X-RAY INSPECTION DEVICE FOR DRONE, X-RAY INSPECTION DEVICE EMPLOYING DRONE, AND X-RAY GENERATOR DEVICE FOR DRONE

Abstract

An X-ray inspection device for a drone includes: a suspension device provided in the drone; an X-ray generator device for a drone, the X-ray generator device being movable up and down by the suspension device and including an X-ray source that emits an X-ray toward an object to be inspected; and a detector that is movable up and down by the suspension device and detects the X-ray transmitted through the object to be inspected.

Description

TECHNICAL FIELD

The present invention relates to an X-ray inspection device for a drone, an X-ray inspection device employing a drone, and an X-ray generator device for a drone, to perform X-ray inspection of objects to be inspected, installed at height, such as electric wires over transmission towers, ends of the electric wires, and pipework at height, by using a unmanned aerial vehicle (hereafter, “drone”).

BACKGROUND ART

Conventionally, electric wire ends and pipework at height such as transmission towers are visually inspected by humans climbing up there. Such inspection, however, does not allow for quantitative inspection, with no record available, and only limited numbers of inspection a day is possible. Furthermore, the inspection work is dangerous.
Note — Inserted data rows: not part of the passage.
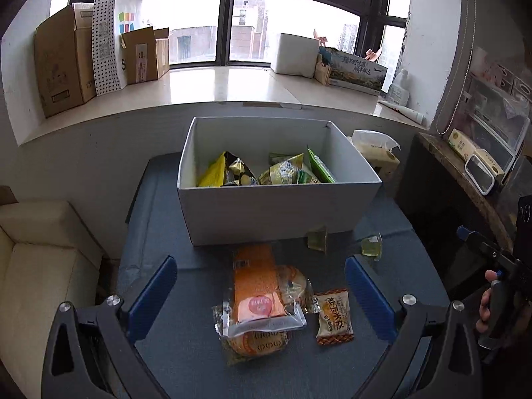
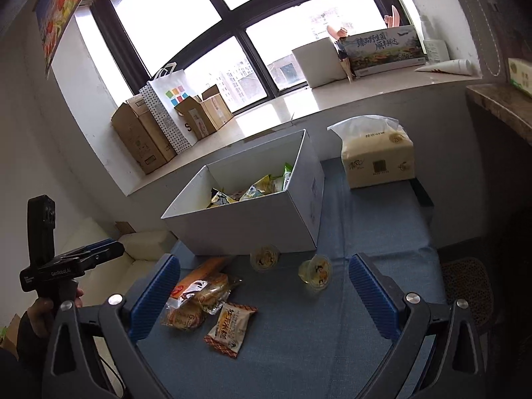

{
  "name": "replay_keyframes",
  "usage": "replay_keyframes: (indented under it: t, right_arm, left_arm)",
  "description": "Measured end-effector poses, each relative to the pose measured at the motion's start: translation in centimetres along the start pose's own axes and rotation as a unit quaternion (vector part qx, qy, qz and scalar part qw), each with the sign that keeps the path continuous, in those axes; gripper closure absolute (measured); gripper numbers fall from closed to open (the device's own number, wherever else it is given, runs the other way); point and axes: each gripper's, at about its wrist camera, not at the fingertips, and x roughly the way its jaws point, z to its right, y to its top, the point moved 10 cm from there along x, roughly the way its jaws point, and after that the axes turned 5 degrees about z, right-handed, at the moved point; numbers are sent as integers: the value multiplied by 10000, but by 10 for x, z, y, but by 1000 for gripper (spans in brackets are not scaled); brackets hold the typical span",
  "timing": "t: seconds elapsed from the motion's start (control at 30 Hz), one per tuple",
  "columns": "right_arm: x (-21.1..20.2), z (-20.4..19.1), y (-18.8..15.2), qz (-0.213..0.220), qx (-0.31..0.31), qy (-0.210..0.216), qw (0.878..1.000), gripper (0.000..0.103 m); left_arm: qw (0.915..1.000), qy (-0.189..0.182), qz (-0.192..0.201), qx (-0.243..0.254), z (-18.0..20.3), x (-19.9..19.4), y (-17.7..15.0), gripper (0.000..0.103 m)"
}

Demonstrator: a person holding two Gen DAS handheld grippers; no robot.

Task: Organize snacks
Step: 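Grasp the clear jelly cup with the right gripper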

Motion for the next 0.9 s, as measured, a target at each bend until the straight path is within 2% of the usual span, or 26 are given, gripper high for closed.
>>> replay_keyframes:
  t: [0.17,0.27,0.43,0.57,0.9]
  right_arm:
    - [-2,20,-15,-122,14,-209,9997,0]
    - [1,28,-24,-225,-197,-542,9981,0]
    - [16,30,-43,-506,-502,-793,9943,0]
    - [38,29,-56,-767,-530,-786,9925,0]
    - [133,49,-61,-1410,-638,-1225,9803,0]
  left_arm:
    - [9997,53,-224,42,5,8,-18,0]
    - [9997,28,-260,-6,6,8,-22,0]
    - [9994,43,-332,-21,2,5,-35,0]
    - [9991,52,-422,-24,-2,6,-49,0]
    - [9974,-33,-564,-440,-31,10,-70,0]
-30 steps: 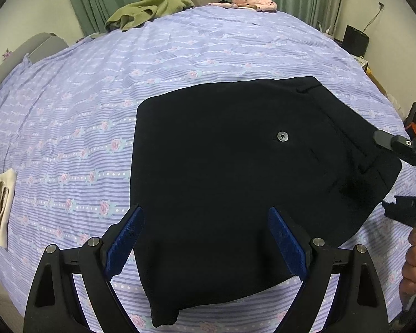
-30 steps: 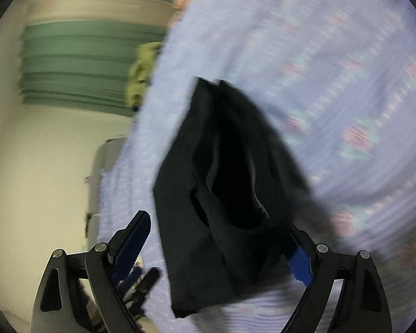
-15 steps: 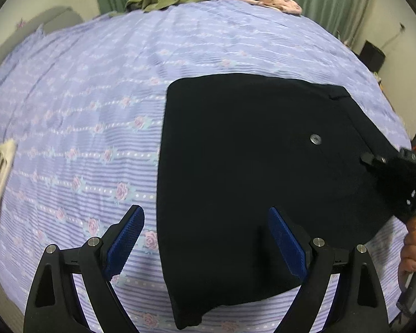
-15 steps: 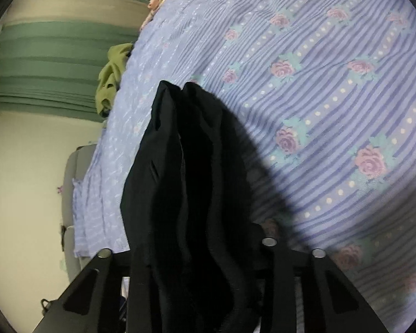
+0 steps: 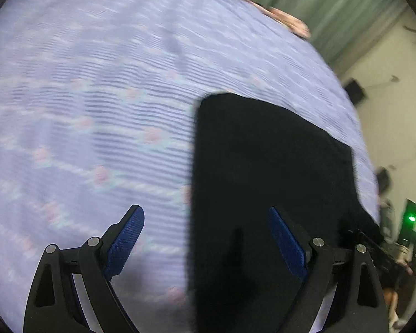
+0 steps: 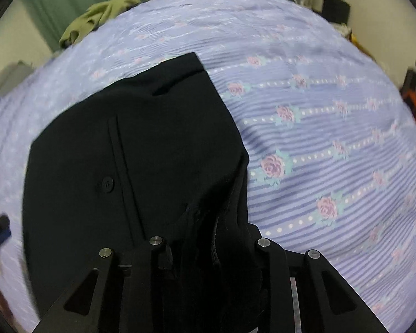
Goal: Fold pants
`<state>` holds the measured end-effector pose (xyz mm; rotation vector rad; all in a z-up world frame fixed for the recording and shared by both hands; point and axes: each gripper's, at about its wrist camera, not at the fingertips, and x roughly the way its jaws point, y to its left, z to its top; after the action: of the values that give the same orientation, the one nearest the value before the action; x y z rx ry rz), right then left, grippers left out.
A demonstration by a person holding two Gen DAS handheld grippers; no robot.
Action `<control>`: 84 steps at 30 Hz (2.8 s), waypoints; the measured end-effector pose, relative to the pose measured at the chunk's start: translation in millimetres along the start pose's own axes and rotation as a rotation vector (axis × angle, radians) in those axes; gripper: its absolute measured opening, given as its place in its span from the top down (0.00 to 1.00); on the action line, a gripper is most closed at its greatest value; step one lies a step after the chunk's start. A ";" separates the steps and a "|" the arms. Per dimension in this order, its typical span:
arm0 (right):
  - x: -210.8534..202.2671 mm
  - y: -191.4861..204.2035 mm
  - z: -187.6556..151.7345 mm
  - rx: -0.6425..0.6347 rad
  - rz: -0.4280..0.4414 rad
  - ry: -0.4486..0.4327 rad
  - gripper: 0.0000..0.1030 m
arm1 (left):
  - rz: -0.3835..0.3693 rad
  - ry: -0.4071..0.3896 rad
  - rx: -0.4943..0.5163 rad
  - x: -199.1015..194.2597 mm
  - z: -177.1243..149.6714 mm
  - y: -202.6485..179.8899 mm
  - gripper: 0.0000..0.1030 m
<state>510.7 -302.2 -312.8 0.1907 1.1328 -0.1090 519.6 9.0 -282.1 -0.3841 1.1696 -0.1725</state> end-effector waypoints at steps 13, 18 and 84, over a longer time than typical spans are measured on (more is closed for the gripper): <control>7.4 -5.8 1.9 0.033 0.005 0.018 0.71 | -0.430 0.083 0.014 6.4 17.1 -22.5 0.32; 11.4 -6.1 2.1 0.036 0.004 0.016 0.71 | -0.409 0.132 -0.060 33.1 19.1 -9.4 0.35; -415.6 132.9 -126.8 -0.348 0.199 -0.486 0.76 | 0.105 -0.355 0.317 -402.1 -123.4 -57.5 0.86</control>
<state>247.2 -150.3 24.9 -0.0359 0.6292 0.2106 254.4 62.9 44.9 -0.0673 0.7931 -0.1858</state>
Whereas the Applicant has filed applications for patents for the inventions of Patent Documents 1 and 2, for X-ray inspection of electric wires and pipework.

The invention of Patent Document 1 is a portable high-resolution X-ray inspection device that is small, thin and right-weight, and used for X-ray non-destructive inspection.

Patent Document 1, however, also requires human work at height, and is still dangerous.

The invention of Patent Document 2 is an X-ray non-destructive inspection device that is light and easy to install, and obtains non-destructive, multidirectional X-ray transmission images of linear objects to be inspected on the spot with no X-ray exposure, allowing for inspection of objects to be inspected with a high level of accuracy for the level of degradation, and real-time X-ray inspection of linear objects at height, such as electric wires, by autonomous travelling.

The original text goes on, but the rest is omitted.